Any business that engages in international transactions is faced with the accounting challenge of whether to prepare a consolidated or a separated financial statement. However, IAS 27 mandates the subsidiary firms to prepare their financial statement by either using the foreign currency or the parent company’s reporting currency. The assets, liabilities, and cash flow of the subsidiary firms can only be assessed adequately if the parent firm prepares a consolidated financial statement.
The information hereinafter will cover the standards related to the preparation of a consolidated financial statement the U.S. GAAP. This paper also seeks to expound on the accounting difference that exists between US GAAP and IFRS.
The parent firm is mandated by GAAP to prepare a consolidated financial declaration that will reflect the stock of the foreign entities. The US’s General Accepted Accounting Principles consist of four basic assumptions. These assumptions seek to standardize the elements of accounting. The economic entity, monetary unit, period and ‘going concerned’ are the crucial postulates of the GAAP.
Business entity concept is the most fundamental assumption that views the corporation as a separate entity. Therefore, the consolidated financial statement should reflect the assets, liabilities and the cash flow of the subsidiary firms. This aspect clearly postulates that the firm’s revenue and expenses are separated from the owner’s expenses. The monetary unit accepted by the US GAAP for the preparation of the combined financial statement is dollar.
Accrual mode of accounting is preferred for computation rather than cash basis method. Accrual accounting, strictly observes revenue identification and the matching principles. This perspective of the GAAP ensures that all the economic entities for each of the subsidiary firms, in each of the quarterly report, comply with the standard set out in the IAS 27. However, in the Cash basis method, investment returns are accounted for when the subsidiary entity receives or pays with cash.
The joint financial statement must cover all the subsidiary companies. An exception is allowed for the foreign entity that has been consolidated earlier and is now being considered for sale. In the event that the subsidiary complies with the IFRS 5 requirement, the property held up for sale will be accounted for, according to the IAS 27. Another exception to this is the entity, whose nature of business differs from that of the parent firm. A firm that ceases to be a subsidiary can be termed as an associate, joint venture or an investment under IAS 28, 31 and 39 respectively. According to the US GAAP, the consolidated statement should not reflect any element of intergroup transactions. For instance, any intergroup losses may affect the components of the balance sheet and the assets loss cannot be accounted (Svoboda and Bohusova 25).

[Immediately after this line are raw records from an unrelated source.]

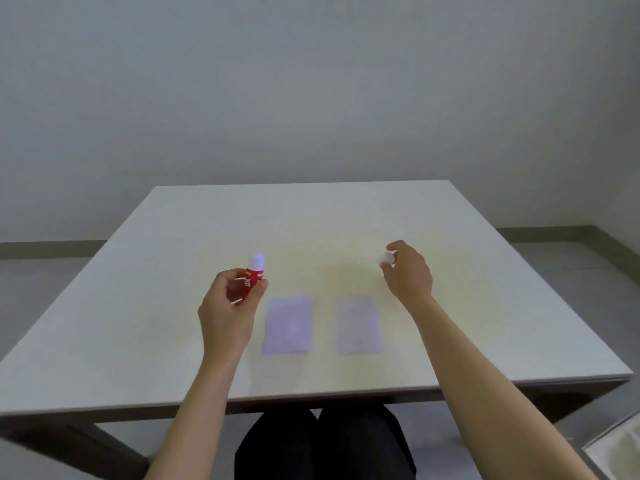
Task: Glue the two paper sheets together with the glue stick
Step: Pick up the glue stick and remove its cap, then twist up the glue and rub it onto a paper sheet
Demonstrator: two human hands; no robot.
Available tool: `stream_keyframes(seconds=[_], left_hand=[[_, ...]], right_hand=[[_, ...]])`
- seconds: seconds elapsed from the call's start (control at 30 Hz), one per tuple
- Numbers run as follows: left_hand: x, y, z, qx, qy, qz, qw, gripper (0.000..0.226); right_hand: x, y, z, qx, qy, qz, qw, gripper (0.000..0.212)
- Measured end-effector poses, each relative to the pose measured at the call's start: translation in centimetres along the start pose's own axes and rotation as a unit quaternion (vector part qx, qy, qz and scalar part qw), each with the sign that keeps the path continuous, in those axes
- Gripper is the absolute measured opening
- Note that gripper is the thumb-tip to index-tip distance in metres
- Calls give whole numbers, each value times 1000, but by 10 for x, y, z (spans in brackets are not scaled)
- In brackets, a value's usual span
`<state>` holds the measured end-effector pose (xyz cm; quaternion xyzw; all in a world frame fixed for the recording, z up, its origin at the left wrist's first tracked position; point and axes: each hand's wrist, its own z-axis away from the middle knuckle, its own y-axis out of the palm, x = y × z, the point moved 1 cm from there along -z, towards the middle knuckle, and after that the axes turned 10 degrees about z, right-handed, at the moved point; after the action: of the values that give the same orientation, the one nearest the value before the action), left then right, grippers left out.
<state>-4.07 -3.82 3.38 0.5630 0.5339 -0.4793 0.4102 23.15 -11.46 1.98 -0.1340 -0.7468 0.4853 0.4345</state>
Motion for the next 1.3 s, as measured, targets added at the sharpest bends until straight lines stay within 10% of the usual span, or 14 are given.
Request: stream_keyframes(seconds=[0.43,0.57,0.73,0.83,1.13,1.3], left_hand=[[7,3,4,14,-39,133,990,11],[1,17,10,-4,-66,210,975,14],[-16,43,24,-27,-111,296,948,22],[-21,47,30,-23,-118,324,938,24],[-30,52,37,39,-69,277,958,21],[-28,51,37,20,-79,276,958,19]], right_hand=[[-17,5,8,-4,-37,105,994,64],[17,-6,53,-47,-124,-52,990,62],[69,-4,113,177,-170,-331,911,36],[76,-8,120,159,-116,-450,871,19],[76,-8,114,255,89,-487,830,46],[62,-12,111,224,-46,-516,826,22]])
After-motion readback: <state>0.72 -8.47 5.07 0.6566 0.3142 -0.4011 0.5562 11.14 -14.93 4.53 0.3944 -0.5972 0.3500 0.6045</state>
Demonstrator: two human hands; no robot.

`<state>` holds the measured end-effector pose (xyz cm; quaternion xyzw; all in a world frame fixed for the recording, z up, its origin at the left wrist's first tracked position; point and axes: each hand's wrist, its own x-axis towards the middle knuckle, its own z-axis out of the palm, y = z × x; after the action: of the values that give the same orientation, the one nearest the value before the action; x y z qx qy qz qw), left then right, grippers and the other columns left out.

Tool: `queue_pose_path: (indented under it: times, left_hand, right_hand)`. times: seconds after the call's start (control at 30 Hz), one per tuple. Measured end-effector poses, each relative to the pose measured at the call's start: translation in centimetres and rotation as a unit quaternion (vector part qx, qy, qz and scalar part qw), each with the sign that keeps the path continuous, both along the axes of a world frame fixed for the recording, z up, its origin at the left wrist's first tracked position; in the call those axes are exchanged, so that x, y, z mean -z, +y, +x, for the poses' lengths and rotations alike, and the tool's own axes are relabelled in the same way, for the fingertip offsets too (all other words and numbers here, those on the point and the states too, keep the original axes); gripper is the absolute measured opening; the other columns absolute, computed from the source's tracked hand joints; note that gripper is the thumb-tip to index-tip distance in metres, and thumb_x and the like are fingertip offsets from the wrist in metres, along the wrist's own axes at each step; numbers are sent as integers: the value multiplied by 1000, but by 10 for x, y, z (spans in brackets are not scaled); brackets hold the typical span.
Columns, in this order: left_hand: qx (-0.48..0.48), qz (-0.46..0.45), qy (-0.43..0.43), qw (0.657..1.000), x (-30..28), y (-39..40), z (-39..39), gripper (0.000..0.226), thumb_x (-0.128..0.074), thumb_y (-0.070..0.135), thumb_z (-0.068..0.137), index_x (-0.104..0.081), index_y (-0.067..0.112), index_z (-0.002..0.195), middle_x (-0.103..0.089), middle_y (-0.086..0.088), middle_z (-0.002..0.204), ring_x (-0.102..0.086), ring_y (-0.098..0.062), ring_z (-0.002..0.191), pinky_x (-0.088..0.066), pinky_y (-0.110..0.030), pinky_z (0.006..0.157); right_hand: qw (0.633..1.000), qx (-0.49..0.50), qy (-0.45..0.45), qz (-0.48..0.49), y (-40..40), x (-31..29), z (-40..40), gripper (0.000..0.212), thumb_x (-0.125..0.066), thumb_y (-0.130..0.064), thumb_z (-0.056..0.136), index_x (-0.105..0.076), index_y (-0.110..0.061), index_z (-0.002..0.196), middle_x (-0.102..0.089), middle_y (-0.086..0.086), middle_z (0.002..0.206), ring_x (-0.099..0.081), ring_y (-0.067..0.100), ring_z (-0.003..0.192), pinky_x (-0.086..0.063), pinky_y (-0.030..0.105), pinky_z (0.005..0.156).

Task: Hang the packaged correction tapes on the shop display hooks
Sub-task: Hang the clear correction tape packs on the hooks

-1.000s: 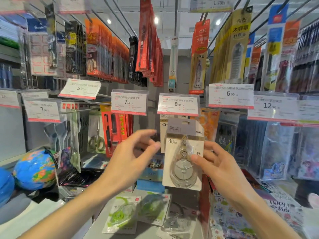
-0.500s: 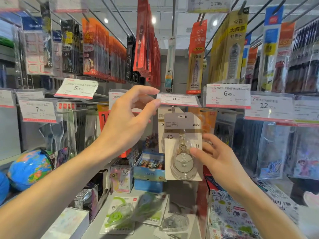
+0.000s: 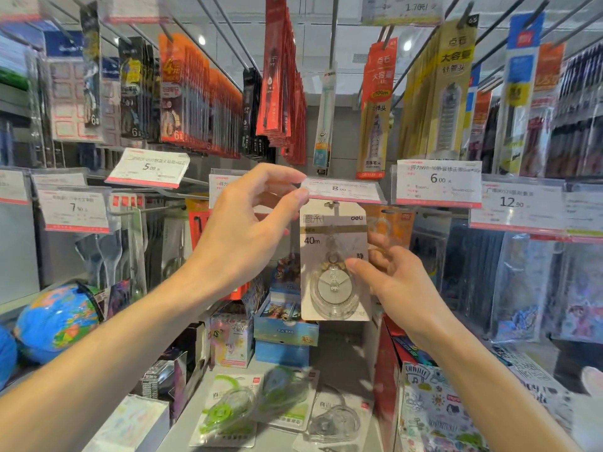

According to IAS 27.26, financial declarations of both the parent and foreign entities should be balanced on the same date. An adjustment for this consideration is allowed in the event that the differences in the dates are less than three months. However, uniform accounting procedures should be observed when compiling the joint financial declaration. The IAS 27.27 states that the uniformity policy will only apply to transactions and similar events carried out by the subsidiary firms (Zhu 4808).
Differences existing between US GAAP and the IFRS are clearly seen in the way the firm’s operations are spelled out. The differences are also explicit in the way both the financial policies are defined. GAAP stands for Generally Accepted Accounting Principles. On the other hand, IFRS is the shot form of International Financial Reporting Standards.
GAAP is the standard applied in the US while IFRS is used by over 110 nations throughout the globe. US GAAP is perceived to be more of rule-based. IFRS is ‘principle based’ in approach.
A significant difference exists between US GAAP and the IFRS in term of the accounting frameworks applicable to each of the two. For instance, GAAP reviews all the performance elements. These items, from the economic perspective cover revenue, are expenses, assets, liabilities, gains, losses and net cash flow. IFRS statement covers the first four elements only. In terms of consolidated declaration components, GAAP advocates a more comprehensive income statement, a component that fails to reflect in the IFRS consolidated financial statement.
Financial experts argue that US GAAP framework is limited and the management aspect is not fully expressed. The role of the management is adequately expressed in the IFRS. In terms of tangibility of assets, GAAP recognizes the assets at the fair value. IFRS framework identifies the assets that are deemed beneficial to the parent firm in the end. Precisely, the goods listed in the IFRS consolidated statement rely on the reliability aspect of the element in question. However, US GAAP structure values assets using the cost model. In addition to this model, the IFRS can as well value fixed assets using the revaluation model. In the latter model, assets are valued using the fair value parameter. Accumulated depreciation and asset loss are insignificant in the IFRS financial statement. Meanwhile, the US Security Exchange Commission is slowly shifting its focus from the GAAP to IFRS.
References
Svoboda, Patrik, and Hana Bohusova. ‘The IFRS and US GAAP Convergence in Mergers and Acquisitions’. International Journal of Liability and Scientific Enquiry 2.3 (2009): 309. Web.
Zhu, Xiu Fang. “A Mathematical Model of Foreign Trade Enterprise Consolidated Financial Statement.” Applied Mechanics and Materials, 380 (2013): 4804-808. Web.